Однако это было не единственным заблуждением, в которое мой вид мог ввести незнакомца за моей спиной. После бесконечной ночи, проведенной без сна и утешения, этим утром я меньше всего походил на человека, глядящего на всех свысока. Накануне я сообщил своему пациенту в присутствии его жены, что жить ему осталось недолго. Прежде чем вызвать их в кабинет, я долго убеждал себя, что они должны иметь возможность спланировать оставшееся время для своей семьи с пятерыми ребятишками. Да и вообще: немалая часть человеческого достоинства состоит в том, чтобы иметь силы посмотреть в глаза своей участи, даже самой тяжелой — и никто не в праве лишать их этого. Был ранний вечер, в открытую балконную дверь залетал легкий теплый ветерок, доносились шорохи и ароматы отзвеневшего летнего дня; и если бездумно и самозабвенно отдаться ласковой жизнеутверждающей волне, то не есть ли это мгновение счастья? «Ах, если бы сейчас бил по окнам дождем беспощадный ураган!», — думал я, когда муж с женой присаживались напротив меня на краешек стула, с робкой надеждой услышать заключение, которое избавит их от страха скорой смерти, и они смогут беззаботно раствориться в толпе фланирующей публики, имея впереди море времени. Я снял очки и перед тем как начать, потер переносицу большим и указательным пальцами. Оба, похоже, восприняли мой жест предвестником ужасающей правды, ибо, когда я поднял глаза, они взялись за руки. Они, которые уже десятилетиями — так мне казалось — не искали близости друг друга. У меня перехватило горло, так что я невольно еще больше затянул их тягостное ожидание. И заговорил я, обращаясь к этим рукам, — так тяжело было вынести взгляд, в котором стоял неописуемый ужас. Руки судорожно сцепились, так что кровь отхлынула. Эта картина: обескровленные белые костяшки пальцев — лишила меня сна и, чтобы отогнать ее, я вышел на прогулку, которая и привела меня к этой витрине, в которой отражался я сам. (И еще от одного воспоминания хотел я избавиться на залитых солнцем улицах: сердясь на себя за то, как неуклюже сообщил своему пациенту горестную весть, потом накричал на Адриану из-за того, что она забыла принести мой любимый хлеб. Такого я себе раньше никогда не позволял, ведь она заботится обо мне как мать. Если бы золотисто-белый свет утра мог загладить мою вину!)

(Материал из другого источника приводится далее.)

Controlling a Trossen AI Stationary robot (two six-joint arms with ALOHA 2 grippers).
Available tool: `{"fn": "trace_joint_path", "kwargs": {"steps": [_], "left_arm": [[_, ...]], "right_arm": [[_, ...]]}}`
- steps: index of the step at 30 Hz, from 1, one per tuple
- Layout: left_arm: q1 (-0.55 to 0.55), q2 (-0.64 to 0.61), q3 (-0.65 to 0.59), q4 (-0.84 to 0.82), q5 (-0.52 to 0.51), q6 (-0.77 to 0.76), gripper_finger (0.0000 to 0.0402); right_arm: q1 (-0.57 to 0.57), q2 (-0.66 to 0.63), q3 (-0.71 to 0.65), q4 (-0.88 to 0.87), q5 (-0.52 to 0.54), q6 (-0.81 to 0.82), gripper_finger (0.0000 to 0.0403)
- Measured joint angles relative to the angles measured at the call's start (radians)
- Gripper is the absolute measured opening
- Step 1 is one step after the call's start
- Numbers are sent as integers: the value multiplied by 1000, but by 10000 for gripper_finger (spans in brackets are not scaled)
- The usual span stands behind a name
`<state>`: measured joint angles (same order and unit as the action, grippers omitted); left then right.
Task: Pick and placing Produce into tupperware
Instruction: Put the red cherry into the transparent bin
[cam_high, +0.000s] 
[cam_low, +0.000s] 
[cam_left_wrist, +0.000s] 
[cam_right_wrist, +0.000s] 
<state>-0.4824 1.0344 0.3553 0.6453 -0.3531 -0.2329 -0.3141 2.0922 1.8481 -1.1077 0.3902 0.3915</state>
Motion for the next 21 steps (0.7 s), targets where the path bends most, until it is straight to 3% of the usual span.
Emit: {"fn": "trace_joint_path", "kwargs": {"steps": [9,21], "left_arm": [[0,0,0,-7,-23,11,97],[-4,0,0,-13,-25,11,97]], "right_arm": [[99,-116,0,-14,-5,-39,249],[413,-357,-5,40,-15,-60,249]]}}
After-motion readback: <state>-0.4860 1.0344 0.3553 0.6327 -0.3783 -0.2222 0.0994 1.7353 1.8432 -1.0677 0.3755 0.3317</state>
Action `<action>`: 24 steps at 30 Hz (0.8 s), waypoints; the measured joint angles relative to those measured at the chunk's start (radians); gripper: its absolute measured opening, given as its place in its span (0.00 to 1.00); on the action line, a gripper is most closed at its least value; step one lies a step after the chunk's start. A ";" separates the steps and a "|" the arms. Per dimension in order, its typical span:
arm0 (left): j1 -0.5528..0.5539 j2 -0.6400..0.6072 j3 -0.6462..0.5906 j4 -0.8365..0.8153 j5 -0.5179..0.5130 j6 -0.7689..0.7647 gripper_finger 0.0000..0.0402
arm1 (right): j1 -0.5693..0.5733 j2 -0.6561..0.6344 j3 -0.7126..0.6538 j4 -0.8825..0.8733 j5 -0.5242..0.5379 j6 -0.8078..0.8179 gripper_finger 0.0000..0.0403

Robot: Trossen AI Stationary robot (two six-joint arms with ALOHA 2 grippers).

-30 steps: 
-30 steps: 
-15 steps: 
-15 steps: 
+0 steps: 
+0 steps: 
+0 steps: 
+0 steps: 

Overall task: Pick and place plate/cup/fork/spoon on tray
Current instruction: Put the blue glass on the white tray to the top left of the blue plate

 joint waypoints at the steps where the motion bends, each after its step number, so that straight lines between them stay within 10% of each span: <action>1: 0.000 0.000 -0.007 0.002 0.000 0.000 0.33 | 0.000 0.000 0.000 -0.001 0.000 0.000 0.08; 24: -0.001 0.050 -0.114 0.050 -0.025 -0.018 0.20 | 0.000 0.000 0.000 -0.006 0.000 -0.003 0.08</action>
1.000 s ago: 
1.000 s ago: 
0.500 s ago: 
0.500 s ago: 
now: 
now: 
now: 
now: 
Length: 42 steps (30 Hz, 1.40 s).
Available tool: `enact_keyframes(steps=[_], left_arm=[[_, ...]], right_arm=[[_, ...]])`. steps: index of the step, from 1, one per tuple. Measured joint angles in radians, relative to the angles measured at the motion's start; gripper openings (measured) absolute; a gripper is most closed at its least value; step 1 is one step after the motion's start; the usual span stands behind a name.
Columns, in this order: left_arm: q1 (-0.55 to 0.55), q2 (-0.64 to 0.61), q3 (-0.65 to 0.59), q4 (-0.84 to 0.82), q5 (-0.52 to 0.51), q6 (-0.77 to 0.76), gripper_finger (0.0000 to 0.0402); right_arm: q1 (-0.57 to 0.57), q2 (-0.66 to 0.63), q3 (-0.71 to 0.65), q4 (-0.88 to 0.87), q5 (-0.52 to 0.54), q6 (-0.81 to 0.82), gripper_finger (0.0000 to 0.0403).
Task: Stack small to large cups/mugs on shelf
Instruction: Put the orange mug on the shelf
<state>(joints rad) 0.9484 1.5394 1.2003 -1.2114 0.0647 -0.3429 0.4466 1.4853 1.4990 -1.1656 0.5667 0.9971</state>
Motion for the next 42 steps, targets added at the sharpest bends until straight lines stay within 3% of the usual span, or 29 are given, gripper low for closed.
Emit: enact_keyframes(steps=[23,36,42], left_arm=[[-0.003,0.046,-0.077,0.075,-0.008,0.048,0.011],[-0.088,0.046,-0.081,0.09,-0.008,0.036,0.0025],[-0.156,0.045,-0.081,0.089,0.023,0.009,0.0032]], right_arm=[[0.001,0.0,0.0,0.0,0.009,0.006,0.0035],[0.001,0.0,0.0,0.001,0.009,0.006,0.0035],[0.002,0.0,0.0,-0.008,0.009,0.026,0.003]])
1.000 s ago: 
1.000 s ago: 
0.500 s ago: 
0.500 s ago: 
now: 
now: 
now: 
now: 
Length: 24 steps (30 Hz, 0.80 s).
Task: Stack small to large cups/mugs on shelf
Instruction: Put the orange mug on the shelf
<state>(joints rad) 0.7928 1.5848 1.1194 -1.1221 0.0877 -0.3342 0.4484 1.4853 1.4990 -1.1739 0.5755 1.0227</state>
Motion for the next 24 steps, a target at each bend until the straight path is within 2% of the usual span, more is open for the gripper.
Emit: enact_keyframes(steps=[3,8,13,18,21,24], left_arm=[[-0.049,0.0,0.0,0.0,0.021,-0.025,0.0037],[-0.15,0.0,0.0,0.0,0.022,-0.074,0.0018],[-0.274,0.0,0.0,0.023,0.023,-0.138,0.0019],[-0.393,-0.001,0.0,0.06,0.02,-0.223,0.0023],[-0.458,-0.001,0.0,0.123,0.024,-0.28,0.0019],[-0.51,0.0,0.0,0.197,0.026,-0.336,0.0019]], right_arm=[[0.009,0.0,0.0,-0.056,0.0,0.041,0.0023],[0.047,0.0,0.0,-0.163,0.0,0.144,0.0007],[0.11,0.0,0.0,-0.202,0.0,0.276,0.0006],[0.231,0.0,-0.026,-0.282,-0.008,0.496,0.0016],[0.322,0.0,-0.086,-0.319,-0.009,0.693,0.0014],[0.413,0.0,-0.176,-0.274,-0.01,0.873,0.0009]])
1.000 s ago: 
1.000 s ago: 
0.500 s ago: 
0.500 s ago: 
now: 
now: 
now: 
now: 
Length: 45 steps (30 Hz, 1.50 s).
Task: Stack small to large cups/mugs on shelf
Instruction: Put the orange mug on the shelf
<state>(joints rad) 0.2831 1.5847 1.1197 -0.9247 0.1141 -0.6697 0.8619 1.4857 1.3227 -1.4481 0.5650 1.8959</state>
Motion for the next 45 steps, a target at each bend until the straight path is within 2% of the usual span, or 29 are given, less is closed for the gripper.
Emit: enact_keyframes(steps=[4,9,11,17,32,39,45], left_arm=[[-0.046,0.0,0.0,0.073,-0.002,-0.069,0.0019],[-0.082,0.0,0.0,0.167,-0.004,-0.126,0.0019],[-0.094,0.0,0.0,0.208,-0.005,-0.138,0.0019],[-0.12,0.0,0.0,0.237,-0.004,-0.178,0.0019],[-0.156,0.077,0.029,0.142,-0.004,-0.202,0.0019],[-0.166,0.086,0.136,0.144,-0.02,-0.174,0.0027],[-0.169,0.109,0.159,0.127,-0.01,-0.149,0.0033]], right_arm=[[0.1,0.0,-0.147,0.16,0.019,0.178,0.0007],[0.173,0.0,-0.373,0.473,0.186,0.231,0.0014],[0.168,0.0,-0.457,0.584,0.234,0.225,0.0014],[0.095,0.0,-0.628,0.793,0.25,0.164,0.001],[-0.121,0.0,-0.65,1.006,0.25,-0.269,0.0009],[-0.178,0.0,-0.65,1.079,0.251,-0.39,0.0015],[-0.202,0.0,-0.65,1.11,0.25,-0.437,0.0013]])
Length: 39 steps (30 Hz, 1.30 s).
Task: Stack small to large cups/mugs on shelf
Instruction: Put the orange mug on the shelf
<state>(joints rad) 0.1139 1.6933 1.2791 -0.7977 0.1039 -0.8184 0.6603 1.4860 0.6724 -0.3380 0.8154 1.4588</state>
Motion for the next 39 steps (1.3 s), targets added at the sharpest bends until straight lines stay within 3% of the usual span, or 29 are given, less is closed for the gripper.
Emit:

Человек с сигаретой прислонился к фонарному столбу и покуривал, переводя взгляд с меня на происходящее вокруг и обратно. То, что он видел по мне, не могло выдать мою внутреннюю, полную сомнений хрупкость, вовсе не соответствующую гордой, даже надменной осанке. Я вошел в чужой взгляд, впитал его в себя, а из него свое отражение в нем. Таким, какое производил впечатление, я никогда не был ни минуты в своей жизни. Ни в лицее, ни в университете, ни в моей практике. А другие? Происходит ли с ними то же самое: что они тоже не узнают себя в своем облике? Что собственное отображение видится им маскировкой, полной грубых искажений? Что они с ужасом замечают пропасть между восприятием окружающих и собственным видением себя самого? Что образы личности изнутри и снаружи так сильно разнятся, что едва ли могут относиться к одному и тому же человеку?